EXERCISE MATERIAL section start
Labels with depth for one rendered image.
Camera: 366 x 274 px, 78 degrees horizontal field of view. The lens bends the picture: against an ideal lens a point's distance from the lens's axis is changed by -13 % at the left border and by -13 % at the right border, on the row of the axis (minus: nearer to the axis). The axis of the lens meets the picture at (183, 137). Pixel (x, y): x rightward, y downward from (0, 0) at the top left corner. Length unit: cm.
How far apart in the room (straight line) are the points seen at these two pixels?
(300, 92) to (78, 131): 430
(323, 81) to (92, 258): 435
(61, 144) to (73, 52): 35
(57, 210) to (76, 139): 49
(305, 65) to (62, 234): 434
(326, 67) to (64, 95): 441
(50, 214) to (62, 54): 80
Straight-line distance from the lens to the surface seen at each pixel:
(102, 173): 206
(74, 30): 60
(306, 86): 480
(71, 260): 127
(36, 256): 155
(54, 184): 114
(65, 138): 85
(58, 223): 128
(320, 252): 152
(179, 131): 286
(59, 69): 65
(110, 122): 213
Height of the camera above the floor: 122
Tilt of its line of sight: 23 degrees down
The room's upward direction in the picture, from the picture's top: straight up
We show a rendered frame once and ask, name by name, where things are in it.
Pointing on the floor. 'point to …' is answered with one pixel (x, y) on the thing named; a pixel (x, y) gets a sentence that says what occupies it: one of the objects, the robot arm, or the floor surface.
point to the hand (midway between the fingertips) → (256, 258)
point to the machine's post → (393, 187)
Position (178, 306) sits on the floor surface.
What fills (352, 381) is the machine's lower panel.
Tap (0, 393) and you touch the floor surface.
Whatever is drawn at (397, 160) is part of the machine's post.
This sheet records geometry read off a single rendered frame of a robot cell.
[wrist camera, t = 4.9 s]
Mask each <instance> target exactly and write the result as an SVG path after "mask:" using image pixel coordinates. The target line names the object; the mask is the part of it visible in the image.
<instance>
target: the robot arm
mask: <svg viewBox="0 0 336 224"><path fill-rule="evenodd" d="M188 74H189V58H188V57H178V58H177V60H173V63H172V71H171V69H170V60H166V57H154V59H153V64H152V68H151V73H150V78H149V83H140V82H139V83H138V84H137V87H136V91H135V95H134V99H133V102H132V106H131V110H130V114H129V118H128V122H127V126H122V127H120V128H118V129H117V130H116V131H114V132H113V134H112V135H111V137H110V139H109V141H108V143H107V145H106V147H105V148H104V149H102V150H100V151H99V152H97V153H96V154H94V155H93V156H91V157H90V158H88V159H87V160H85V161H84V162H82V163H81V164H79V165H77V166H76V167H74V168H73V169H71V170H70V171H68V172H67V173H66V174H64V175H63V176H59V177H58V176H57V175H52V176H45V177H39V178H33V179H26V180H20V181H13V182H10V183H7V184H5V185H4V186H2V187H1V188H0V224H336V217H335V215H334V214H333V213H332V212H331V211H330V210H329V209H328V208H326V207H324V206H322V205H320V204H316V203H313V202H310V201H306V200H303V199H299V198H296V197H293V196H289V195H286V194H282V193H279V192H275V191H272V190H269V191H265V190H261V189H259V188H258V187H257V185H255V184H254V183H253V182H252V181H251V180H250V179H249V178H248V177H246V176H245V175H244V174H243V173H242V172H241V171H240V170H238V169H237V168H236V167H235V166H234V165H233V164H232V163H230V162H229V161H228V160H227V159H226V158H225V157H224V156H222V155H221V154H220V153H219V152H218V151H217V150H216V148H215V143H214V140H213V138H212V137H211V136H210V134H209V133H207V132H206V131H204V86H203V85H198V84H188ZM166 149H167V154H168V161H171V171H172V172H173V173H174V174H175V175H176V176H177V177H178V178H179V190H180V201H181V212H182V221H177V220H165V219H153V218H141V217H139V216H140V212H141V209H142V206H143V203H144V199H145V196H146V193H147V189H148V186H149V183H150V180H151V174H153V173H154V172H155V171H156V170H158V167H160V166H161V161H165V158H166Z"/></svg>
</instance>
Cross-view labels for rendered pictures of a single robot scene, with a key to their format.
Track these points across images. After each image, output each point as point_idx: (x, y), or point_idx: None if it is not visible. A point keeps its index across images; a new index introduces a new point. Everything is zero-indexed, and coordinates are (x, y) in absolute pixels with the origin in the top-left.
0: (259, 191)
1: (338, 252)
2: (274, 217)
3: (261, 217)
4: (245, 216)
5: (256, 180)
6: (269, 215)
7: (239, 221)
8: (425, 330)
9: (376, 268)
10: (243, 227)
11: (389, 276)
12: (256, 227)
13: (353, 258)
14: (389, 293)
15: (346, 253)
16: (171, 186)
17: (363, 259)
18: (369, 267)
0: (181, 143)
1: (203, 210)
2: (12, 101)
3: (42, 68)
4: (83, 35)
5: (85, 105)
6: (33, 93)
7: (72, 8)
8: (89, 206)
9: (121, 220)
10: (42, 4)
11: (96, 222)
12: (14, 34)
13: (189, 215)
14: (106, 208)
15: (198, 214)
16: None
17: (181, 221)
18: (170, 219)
EXERCISE MATERIAL section end
WORK ITEM: Check each line above for the string "visible" and return those that contain it.

WRITTEN RESPONSE:
Mask each <instance> target exactly and write the result as an SVG path after "mask:" using image pixel coordinates. The target line names the object; the mask is the part of it visible in the image.
Track these points across images. After each image, output each point as point_idx: (x, y), or point_idx: None if it is not visible. A point keeps its index across images; a new index introduces a new point. Everything is zero-indexed, and coordinates are (x, y) in absolute pixels with the origin in the top-left.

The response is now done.